* _EXTRACTED MATERIAL_:
_____

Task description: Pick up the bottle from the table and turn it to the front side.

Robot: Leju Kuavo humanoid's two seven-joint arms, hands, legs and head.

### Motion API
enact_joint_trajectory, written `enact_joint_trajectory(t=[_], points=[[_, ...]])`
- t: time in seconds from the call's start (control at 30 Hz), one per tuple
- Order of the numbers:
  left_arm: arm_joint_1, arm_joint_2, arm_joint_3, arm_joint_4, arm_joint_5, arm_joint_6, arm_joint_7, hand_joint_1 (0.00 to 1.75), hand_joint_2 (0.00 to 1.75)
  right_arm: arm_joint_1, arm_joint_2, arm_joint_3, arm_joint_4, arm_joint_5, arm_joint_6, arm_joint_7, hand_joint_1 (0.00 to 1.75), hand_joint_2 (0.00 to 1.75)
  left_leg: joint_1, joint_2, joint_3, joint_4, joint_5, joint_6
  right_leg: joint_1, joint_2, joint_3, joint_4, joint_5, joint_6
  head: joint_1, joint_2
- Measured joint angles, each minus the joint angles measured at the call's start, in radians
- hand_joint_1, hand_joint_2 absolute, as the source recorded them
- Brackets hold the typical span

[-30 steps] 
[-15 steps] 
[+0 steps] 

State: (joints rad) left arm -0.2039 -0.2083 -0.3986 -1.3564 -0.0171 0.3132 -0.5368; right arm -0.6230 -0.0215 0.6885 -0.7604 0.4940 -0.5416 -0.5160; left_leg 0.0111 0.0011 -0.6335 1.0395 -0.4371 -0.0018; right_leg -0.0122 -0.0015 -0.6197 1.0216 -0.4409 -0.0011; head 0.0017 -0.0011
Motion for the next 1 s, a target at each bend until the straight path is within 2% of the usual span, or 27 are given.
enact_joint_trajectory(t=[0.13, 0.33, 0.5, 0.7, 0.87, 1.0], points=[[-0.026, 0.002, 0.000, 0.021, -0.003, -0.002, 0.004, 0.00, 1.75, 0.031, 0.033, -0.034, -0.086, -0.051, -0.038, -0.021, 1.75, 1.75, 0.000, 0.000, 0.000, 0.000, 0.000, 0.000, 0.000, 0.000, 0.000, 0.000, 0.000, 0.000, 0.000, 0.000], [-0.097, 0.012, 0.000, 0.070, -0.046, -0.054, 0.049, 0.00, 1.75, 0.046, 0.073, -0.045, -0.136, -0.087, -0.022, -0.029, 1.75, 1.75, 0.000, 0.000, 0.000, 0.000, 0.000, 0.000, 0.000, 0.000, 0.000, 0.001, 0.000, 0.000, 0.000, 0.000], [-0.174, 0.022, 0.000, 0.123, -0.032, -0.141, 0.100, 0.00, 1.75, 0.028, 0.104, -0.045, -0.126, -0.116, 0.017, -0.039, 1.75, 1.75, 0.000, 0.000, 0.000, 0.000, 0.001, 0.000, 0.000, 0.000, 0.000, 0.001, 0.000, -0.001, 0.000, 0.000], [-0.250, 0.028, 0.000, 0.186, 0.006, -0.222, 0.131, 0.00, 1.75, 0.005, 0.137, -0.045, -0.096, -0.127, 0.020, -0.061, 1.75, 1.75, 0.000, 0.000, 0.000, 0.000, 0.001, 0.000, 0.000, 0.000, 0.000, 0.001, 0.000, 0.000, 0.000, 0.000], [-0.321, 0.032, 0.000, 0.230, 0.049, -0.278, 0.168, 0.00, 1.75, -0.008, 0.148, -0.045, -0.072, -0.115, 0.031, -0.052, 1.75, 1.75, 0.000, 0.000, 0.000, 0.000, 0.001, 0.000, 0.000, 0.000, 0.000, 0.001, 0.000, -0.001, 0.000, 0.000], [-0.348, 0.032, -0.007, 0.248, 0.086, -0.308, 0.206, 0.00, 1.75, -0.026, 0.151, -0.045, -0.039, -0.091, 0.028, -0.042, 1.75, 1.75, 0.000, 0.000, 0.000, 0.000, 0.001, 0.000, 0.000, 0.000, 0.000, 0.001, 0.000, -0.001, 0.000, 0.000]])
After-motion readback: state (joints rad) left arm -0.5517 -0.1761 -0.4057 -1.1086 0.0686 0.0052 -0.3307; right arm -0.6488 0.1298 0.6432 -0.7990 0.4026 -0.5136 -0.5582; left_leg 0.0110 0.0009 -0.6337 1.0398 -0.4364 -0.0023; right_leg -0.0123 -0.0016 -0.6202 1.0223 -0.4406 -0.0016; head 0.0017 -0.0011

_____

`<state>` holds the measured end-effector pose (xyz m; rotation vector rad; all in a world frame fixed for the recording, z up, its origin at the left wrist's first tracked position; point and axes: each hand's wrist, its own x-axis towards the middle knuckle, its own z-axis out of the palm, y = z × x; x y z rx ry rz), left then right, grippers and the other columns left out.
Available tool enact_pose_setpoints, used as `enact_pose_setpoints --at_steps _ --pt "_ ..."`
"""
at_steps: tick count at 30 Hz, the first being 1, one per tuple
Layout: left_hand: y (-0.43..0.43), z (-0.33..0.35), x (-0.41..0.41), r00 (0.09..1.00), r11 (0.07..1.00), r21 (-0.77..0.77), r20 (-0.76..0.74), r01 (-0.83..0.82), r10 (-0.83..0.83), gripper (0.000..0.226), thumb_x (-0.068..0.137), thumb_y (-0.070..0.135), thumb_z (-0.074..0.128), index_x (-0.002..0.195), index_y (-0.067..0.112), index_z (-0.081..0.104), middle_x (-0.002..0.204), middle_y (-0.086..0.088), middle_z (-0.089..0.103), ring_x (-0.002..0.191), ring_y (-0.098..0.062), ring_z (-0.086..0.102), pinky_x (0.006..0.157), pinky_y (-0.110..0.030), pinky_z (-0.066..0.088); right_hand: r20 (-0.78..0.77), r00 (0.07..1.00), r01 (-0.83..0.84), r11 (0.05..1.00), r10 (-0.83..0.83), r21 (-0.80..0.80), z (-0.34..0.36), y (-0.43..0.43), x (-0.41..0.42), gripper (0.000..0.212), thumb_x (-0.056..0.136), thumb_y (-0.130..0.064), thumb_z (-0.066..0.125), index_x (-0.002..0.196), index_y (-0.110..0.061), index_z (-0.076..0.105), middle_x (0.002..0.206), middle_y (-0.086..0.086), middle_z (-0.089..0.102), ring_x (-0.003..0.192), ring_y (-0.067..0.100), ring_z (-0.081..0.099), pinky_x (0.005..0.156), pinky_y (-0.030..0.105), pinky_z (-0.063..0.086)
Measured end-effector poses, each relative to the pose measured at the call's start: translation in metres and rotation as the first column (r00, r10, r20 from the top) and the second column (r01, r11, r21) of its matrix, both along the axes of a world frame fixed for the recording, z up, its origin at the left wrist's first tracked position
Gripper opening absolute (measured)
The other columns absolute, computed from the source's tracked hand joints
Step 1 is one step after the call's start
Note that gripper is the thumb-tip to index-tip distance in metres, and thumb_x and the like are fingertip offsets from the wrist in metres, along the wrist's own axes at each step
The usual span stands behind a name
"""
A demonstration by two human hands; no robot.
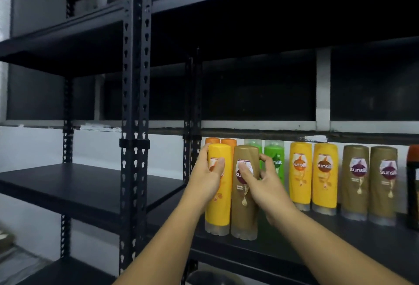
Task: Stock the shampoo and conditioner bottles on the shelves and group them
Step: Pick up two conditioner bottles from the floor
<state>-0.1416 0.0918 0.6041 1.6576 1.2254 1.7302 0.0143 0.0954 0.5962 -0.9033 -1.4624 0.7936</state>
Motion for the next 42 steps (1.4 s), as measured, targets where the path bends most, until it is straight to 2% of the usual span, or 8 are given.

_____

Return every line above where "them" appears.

* _RESPONSE TO THIS TASK_:
- hand_joint_1, hand_joint_2 absolute, as the source recorded them
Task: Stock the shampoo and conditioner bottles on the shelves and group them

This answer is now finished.